--- TASK ---
All lines from the first line of the material up to and including the line with "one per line" must be copied exactly, and no others.

BEGIN SUPPLIED ENTRIES

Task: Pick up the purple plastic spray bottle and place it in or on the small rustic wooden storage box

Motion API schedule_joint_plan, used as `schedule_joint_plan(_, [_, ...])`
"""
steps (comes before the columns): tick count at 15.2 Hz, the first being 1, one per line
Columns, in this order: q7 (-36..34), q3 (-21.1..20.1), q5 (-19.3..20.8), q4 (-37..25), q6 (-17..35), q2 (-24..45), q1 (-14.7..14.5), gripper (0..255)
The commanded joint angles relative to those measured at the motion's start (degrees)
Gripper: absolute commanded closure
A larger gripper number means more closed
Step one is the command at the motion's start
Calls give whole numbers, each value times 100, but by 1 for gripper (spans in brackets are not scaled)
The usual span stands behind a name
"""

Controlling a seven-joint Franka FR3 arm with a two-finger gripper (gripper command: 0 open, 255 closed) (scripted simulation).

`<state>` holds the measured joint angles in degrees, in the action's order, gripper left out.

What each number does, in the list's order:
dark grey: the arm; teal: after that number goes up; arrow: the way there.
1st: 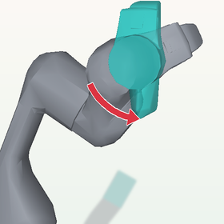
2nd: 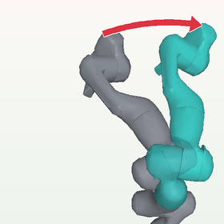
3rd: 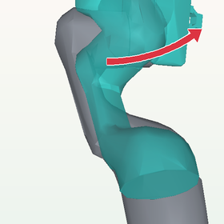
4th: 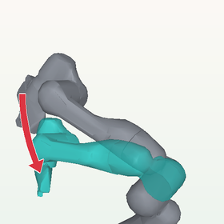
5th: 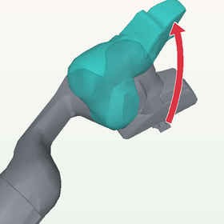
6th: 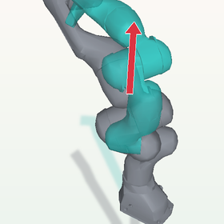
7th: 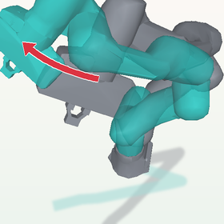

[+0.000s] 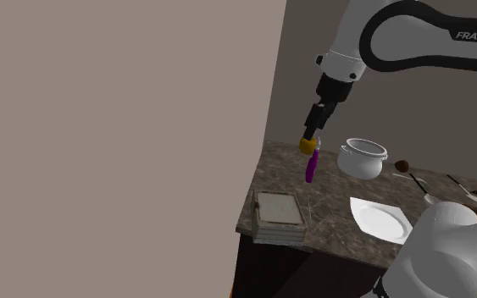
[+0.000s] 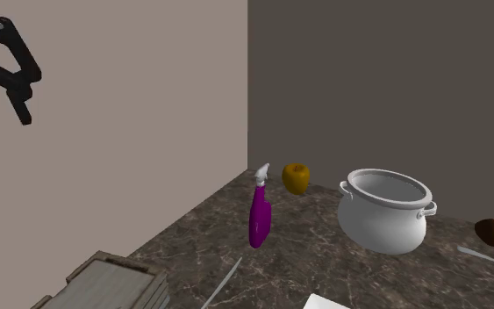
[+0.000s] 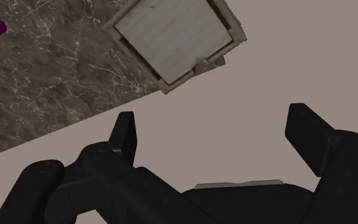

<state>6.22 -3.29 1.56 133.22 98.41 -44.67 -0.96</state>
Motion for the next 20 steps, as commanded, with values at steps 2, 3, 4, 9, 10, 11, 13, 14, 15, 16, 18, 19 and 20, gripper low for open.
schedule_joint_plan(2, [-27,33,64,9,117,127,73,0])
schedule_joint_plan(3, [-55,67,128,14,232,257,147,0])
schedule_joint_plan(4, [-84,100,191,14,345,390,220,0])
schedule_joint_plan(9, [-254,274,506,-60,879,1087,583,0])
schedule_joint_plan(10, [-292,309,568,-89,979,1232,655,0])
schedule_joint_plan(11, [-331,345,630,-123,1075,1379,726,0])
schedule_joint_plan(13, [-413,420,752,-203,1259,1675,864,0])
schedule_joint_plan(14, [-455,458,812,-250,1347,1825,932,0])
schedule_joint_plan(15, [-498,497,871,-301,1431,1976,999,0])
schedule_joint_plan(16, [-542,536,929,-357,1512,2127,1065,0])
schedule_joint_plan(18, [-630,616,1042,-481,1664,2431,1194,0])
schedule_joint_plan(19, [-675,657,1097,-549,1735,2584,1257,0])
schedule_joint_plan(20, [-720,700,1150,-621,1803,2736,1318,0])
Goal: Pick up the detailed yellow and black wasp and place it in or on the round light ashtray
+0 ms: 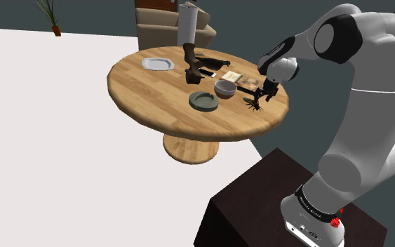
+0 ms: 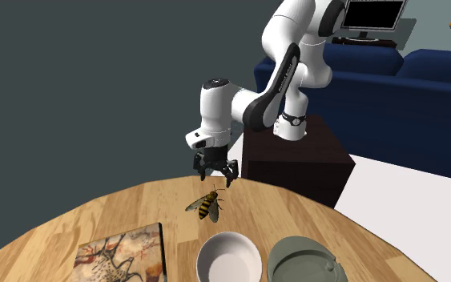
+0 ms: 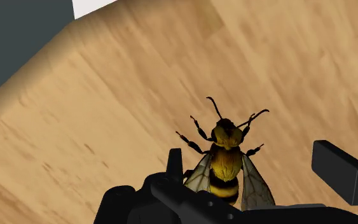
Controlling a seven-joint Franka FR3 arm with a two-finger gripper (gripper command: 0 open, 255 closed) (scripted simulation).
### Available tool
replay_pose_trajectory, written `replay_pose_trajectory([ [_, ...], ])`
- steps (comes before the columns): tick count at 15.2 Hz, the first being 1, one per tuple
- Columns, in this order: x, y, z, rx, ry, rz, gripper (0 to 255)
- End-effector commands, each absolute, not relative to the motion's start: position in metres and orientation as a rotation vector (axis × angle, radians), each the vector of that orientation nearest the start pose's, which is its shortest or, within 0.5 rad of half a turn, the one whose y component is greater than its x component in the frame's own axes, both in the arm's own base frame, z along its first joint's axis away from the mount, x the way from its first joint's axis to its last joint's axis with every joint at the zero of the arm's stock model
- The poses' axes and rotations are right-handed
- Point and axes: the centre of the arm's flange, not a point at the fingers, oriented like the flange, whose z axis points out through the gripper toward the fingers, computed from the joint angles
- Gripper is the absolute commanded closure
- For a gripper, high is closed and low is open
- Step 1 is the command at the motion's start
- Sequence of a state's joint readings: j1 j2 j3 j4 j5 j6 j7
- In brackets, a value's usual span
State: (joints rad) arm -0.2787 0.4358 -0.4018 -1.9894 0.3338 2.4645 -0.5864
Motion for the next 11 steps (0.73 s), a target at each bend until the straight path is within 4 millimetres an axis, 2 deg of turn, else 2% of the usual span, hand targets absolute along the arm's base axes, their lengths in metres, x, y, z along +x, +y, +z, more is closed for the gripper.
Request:
replay_pose_trajectory([
  [1, 0.486, -0.386, 0.255, -3.109, 0.483, -0.165, 0],
  [7, 0.489, -0.386, 0.226, -3.109, 0.483, -0.165, 0],
  [11, 0.489, -0.386, 0.226, -3.109, 0.483, -0.165, 0],
])
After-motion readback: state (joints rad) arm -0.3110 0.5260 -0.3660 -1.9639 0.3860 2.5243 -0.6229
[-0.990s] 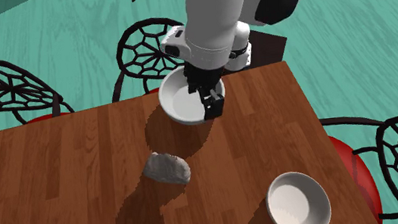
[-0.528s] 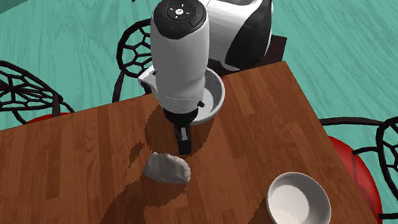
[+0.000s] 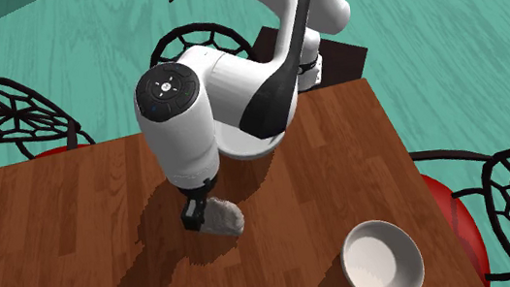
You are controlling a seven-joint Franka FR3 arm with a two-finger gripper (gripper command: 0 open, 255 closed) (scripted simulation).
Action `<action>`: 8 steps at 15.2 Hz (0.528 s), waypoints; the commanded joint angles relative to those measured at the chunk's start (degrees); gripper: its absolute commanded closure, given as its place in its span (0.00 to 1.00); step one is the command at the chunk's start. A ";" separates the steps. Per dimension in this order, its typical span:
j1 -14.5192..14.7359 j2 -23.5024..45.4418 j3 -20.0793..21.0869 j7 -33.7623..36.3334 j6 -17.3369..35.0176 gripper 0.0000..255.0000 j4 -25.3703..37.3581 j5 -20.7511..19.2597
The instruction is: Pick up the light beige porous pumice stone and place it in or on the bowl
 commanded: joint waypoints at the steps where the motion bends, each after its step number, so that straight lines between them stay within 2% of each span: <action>1: -0.05 0.52 -0.13 0.44 1.36 0.00 -0.84 -0.07; 8: -0.07 1.56 -0.25 0.63 4.42 0.00 -2.88 -0.35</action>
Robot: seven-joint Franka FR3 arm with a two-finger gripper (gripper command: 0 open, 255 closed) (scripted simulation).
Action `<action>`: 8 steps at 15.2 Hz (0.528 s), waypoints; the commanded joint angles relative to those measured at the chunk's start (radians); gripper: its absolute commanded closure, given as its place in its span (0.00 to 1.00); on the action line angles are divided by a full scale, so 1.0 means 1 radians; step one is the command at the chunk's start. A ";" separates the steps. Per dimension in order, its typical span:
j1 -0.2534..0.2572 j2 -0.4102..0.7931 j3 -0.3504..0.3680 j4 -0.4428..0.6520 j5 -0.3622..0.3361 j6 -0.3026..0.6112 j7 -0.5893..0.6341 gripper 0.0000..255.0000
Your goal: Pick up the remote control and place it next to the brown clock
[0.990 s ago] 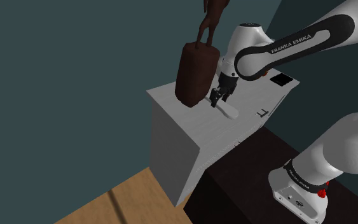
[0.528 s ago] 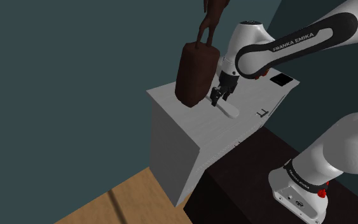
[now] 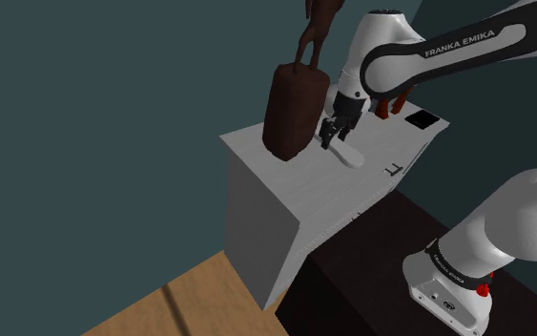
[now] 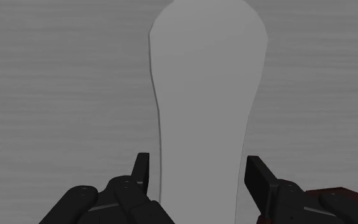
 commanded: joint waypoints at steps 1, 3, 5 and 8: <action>0.000 -0.015 -0.001 0.016 0.001 -0.031 -0.002 1.00; 0.001 -0.030 -0.003 0.031 0.002 -0.061 -0.003 1.00; 0.001 -0.043 -0.004 0.048 0.003 -0.091 -0.005 1.00; 0.001 -0.061 -0.006 0.074 0.004 -0.135 -0.006 1.00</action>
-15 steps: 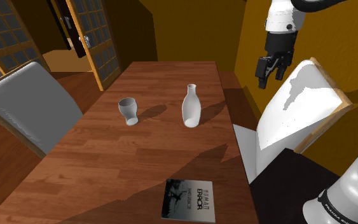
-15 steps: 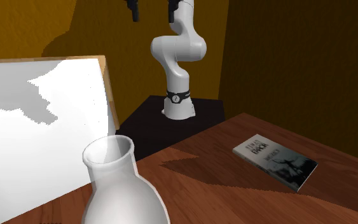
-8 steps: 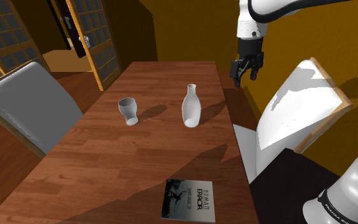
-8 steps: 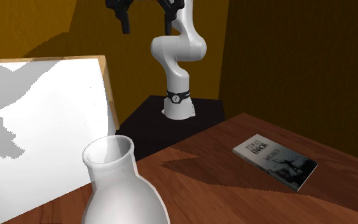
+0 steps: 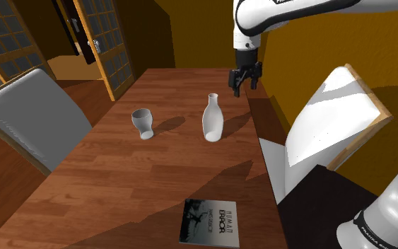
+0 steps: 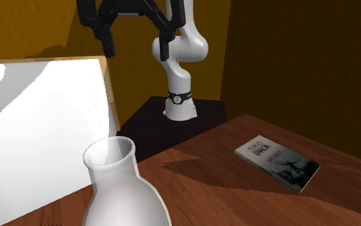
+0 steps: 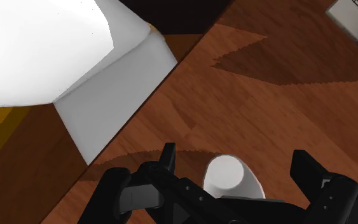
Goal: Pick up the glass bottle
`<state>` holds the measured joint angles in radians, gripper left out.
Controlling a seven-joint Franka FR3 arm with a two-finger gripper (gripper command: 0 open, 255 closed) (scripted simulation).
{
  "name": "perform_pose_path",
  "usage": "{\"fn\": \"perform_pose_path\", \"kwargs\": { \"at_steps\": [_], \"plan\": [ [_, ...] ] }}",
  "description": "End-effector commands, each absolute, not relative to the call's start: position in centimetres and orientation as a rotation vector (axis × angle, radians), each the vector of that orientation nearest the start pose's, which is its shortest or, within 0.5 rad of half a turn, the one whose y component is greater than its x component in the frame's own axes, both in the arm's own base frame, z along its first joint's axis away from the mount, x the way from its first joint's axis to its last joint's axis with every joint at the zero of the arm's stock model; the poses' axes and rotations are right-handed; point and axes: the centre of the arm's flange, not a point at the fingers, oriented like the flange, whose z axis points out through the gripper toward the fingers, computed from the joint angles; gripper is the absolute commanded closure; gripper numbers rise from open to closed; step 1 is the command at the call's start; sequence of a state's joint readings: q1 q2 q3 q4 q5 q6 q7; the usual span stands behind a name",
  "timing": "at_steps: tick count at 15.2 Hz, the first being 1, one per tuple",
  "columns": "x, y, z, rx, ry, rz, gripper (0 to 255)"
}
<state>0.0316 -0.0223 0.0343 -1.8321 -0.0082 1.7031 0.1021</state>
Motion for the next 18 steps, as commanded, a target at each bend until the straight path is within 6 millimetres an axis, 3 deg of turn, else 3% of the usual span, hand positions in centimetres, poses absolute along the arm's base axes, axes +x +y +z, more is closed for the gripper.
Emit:
{"fn": "perform_pose_path", "kwargs": {
  "at_steps": [1, 11, 18],
  "plan": [
    [56.7, 4.1, 51.4, -3.152, 0.045, 0.171, 0],
    [69.1, 6.7, 47.1, -3.141, -0.005, 0.193, 0],
    [69.2, 6.7, 43.9, -3.141, -0.005, 0.193, 0]
  ]
}}
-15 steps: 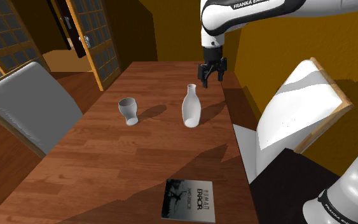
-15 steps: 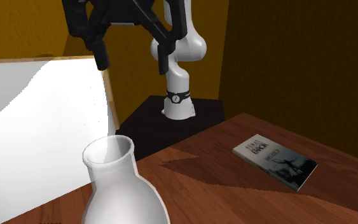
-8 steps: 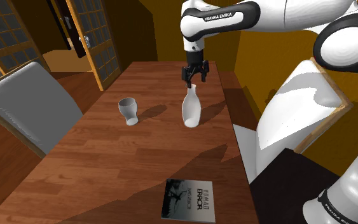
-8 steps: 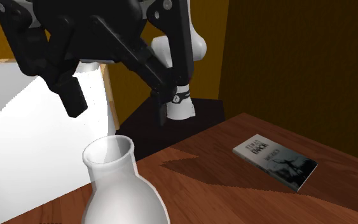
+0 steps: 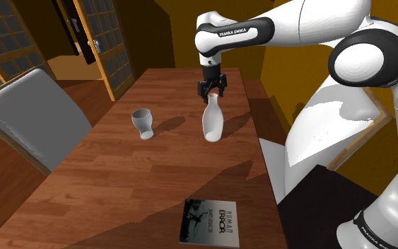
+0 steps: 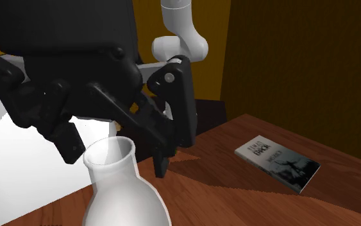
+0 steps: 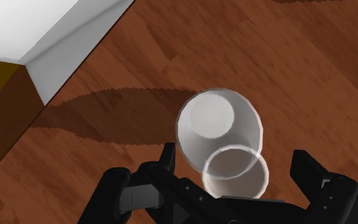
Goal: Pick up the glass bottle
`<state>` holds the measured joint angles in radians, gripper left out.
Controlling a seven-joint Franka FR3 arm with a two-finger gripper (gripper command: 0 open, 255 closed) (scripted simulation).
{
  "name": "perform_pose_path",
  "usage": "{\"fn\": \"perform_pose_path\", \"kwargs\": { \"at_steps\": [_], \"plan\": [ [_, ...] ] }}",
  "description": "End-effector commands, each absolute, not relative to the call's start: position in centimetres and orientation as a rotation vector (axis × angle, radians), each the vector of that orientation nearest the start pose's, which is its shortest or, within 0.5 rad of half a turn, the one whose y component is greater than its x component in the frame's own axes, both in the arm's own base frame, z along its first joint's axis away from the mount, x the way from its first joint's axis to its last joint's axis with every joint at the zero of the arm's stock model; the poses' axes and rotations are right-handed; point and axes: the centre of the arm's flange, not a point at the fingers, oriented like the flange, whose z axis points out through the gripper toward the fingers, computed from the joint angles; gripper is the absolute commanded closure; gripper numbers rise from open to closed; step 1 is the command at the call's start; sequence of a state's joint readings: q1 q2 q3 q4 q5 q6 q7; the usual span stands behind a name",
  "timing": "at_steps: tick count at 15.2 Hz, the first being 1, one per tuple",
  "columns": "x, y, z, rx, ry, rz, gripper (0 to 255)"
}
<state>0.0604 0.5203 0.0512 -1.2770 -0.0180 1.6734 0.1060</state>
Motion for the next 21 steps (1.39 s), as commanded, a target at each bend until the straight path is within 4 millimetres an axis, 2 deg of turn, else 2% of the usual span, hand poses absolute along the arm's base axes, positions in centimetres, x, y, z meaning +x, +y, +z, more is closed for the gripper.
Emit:
{"fn": "perform_pose_path", "kwargs": {
  "at_steps": [1, 3, 4, 13, 21],
  "plan": [
    [69.2, 6.7, 43.1, -3.141, -0.005, 0.193, 0],
    [69.2, 6.7, 43.1, -3.141, -0.005, 0.193, 0],
    [69.2, 6.7, 43.0, -3.141, -0.005, 0.193, 255],
    [69.2, 6.7, 43.1, -3.141, -0.005, 0.193, 255],
    [69.2, 6.7, 47.3, -3.141, -0.005, 0.193, 255]
  ]
}}
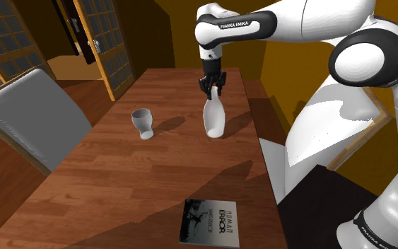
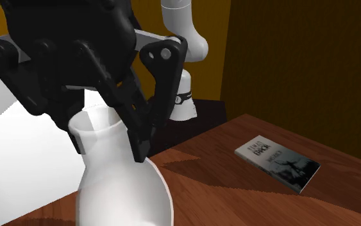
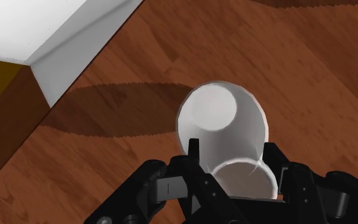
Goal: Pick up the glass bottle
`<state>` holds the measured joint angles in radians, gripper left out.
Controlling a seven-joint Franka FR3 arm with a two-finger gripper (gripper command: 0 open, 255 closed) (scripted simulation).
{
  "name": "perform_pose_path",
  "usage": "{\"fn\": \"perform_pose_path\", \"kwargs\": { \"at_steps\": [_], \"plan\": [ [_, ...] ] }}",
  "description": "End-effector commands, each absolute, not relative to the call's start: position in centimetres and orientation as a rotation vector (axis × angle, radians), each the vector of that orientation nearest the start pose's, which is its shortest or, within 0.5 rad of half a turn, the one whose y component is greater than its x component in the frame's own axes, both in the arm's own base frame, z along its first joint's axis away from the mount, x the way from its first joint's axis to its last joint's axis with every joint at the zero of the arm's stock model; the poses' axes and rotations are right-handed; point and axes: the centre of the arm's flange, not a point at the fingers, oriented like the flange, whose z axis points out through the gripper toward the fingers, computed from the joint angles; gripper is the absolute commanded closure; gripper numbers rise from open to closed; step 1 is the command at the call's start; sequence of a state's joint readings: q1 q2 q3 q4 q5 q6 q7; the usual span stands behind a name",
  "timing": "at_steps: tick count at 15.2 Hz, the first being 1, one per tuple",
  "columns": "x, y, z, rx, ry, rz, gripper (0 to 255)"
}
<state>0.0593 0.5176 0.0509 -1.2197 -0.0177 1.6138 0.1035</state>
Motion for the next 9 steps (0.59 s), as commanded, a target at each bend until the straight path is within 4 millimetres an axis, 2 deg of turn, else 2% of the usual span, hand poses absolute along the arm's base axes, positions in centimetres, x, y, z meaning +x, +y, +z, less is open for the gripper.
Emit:
{"fn": "perform_pose_path", "kwargs": {
  "at_steps": [1, 7, 9],
  "plan": [
    [69.2, 6.7, 47.8, -3.141, -0.005, 0.193, 255],
    [69.2, 6.7, 51.0, -3.141, -0.005, 0.193, 255],
    [69.2, 6.7, 51.1, -3.141, -0.005, 0.193, 255]
  ]
}}
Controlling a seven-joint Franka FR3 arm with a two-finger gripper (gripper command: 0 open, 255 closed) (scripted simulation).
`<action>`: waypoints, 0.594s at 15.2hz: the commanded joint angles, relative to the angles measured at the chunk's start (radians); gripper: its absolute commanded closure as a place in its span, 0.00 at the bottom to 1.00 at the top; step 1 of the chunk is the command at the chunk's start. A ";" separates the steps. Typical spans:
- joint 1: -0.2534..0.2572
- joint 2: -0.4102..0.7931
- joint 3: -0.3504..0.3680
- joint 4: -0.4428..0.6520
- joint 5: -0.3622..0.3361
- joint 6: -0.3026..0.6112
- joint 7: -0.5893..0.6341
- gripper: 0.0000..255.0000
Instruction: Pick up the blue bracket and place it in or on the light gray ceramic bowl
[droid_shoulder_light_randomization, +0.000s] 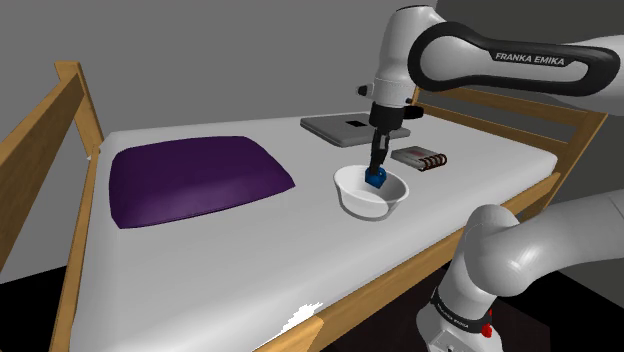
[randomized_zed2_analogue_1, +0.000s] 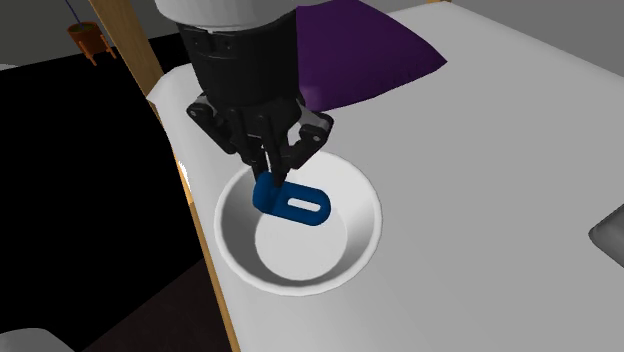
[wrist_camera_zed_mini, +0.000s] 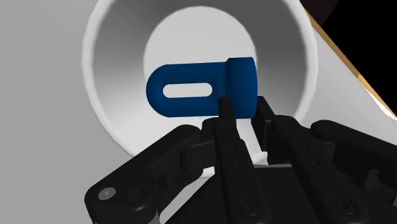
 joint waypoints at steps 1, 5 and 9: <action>0.000 -0.005 0.000 -0.021 0.000 0.016 0.000 1.00; 0.000 -0.005 0.000 -0.021 0.000 0.016 0.000 1.00; 0.000 -0.005 0.000 -0.021 0.000 0.016 0.000 0.00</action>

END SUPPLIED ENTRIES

--- ANSWER TO THE PROBLEM ---
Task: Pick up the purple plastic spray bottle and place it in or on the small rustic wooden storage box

Motion API schedule_joint_plan, used as `schedule_joint_plan(_, [_, ...])`
"""
steps (comes before the columns): tick count at 15.2 Hz, the first being 1, one per line

This exercise has been fully answered.